Your instructions ▸
Lines that include the word "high" should be copied from the listing that follows.

Data excerpt ▸
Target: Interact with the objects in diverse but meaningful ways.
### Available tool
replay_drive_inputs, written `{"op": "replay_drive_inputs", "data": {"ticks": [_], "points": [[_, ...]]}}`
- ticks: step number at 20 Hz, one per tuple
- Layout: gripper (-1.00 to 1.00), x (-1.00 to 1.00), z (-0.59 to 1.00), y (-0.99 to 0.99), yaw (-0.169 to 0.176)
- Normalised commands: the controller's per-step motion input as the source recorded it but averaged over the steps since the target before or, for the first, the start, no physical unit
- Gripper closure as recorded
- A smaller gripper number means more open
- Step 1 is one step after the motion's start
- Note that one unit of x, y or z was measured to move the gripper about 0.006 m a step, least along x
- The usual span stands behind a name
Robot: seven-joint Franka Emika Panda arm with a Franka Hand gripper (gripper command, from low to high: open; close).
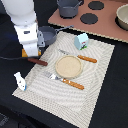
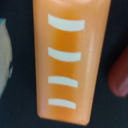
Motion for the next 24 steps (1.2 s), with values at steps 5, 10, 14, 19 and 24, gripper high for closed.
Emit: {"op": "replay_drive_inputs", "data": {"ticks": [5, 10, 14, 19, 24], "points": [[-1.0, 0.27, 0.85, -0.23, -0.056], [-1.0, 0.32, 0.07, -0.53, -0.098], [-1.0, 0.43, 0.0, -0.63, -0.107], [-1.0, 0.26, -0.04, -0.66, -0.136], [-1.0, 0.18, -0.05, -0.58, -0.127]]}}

Answer area ▸
Robot: seven-joint Franka Emika Panda arm with a Franka Hand gripper (gripper command, from low to high: open; close).
Motion for the next 24 steps (1.2 s), with values at steps 5, 10, 14, 19 and 24, gripper high for closed.

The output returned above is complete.